O novo fármaco tem várias vantagens relativamente aos tratamentos existentes baseados em anfetamina para perda de peso. Ao não ultrapassar a barreira hematoencefálica, a PEGyAMPH não é viciante e também não afeta a função cardiovascular, evitando os efeitos secundários prejudiciais que as anfetaminas podem causar. Além disso, também melhora os níveis de glicémia dos ratinhos, aumentando a sensibilidade à insulina, e assim prevenindo a hiperinsulinémia, que é uma patologia tipicamente precedente ao desenvolvimento de diabetes tipo 2. Assim, a PEGyAMPH reduz a obesidade com um efeito comparável ao da anfetamina, mas por um mecanismo distinto, em que não apresenta efeitos relacionados com a ação cerebral do fármaco original mas aumenta o gasto energético corporal.

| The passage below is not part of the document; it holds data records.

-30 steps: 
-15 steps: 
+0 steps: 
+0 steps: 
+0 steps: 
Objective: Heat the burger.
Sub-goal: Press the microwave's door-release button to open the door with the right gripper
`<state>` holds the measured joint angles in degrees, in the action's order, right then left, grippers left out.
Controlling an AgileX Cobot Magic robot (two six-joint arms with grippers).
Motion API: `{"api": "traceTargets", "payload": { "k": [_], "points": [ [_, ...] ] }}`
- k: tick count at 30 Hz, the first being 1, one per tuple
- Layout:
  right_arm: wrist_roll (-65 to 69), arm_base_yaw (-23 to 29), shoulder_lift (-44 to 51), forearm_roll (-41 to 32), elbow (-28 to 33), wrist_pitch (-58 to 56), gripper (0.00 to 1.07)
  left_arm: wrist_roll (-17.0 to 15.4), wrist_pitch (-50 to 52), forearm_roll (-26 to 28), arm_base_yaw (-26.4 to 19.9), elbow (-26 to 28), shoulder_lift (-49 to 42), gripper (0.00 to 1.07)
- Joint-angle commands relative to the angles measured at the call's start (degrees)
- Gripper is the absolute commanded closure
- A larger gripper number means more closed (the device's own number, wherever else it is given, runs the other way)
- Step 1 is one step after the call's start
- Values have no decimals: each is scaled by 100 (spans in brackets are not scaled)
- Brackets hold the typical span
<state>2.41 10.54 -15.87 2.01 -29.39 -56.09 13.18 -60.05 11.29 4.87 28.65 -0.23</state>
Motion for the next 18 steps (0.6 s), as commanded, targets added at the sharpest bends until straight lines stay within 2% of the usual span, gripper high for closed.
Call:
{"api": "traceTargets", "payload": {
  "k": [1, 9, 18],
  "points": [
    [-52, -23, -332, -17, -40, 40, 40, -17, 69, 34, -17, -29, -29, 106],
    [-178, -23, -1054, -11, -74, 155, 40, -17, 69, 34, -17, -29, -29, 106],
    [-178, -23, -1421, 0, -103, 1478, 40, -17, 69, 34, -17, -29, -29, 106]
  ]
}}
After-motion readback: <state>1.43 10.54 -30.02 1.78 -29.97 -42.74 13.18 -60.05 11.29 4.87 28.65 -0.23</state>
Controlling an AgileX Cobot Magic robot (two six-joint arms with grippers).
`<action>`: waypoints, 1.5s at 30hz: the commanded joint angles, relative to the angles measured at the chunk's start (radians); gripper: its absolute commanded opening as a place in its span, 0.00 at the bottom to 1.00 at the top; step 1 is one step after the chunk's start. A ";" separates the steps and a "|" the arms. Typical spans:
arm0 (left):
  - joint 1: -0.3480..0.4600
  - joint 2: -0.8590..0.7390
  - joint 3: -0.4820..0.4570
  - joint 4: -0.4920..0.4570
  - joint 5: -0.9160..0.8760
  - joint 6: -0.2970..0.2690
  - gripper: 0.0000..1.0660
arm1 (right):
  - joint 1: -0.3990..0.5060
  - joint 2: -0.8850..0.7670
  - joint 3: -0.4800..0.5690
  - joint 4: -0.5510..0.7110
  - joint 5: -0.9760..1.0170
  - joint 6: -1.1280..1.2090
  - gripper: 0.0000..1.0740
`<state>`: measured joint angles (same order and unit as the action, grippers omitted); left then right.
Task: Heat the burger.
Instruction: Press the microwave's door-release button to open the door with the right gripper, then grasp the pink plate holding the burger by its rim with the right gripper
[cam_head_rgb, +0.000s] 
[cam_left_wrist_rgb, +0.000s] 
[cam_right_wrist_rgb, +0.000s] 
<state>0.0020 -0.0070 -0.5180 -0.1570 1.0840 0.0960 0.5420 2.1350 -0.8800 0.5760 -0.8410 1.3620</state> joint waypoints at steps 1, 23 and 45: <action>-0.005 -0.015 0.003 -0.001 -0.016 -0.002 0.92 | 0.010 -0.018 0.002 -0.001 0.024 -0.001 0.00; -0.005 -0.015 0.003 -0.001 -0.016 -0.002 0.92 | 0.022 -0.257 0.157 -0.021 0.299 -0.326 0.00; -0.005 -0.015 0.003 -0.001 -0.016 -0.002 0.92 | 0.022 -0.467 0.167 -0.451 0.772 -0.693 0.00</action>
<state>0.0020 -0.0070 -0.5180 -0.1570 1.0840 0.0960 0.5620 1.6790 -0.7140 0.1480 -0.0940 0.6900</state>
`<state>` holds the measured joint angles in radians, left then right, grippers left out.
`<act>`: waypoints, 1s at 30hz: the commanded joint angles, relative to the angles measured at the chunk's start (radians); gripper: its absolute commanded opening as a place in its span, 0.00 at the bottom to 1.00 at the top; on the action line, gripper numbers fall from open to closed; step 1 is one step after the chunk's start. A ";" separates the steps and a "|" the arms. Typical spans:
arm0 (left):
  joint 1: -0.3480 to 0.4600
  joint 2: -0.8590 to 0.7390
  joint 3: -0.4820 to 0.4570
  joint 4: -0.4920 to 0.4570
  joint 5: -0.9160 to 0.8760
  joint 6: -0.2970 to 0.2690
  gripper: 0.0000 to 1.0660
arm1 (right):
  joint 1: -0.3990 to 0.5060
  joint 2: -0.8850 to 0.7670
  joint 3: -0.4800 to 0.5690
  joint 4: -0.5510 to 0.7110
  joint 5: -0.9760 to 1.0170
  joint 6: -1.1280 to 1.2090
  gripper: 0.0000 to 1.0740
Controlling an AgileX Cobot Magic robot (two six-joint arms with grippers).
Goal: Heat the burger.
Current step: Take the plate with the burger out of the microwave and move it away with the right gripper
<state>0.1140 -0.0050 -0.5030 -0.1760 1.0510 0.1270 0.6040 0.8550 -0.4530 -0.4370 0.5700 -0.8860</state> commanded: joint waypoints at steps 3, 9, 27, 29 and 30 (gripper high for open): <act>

A obesidade é um grave e crescente problema de saúde global que está associada a muitas outras patologias, tais como diabetes, doenças cardíacas e cancro (e sabe se agora que é um fator de risco para a COVID-19). Embora ainda esteja em fase experimental, esta nova molécula que leva à perda de peso traz a esperança de um tratamento mais seguro e eficaz do que atualmente disponível.
As Unidades de Inovação e Transferência de Tecnologia do IGC e do iMM estão a trabalhar no sentido de licenciar esta tecnologia, já patenteada, a parceiros industriais garantindo que esta descoberta chega à sociedade.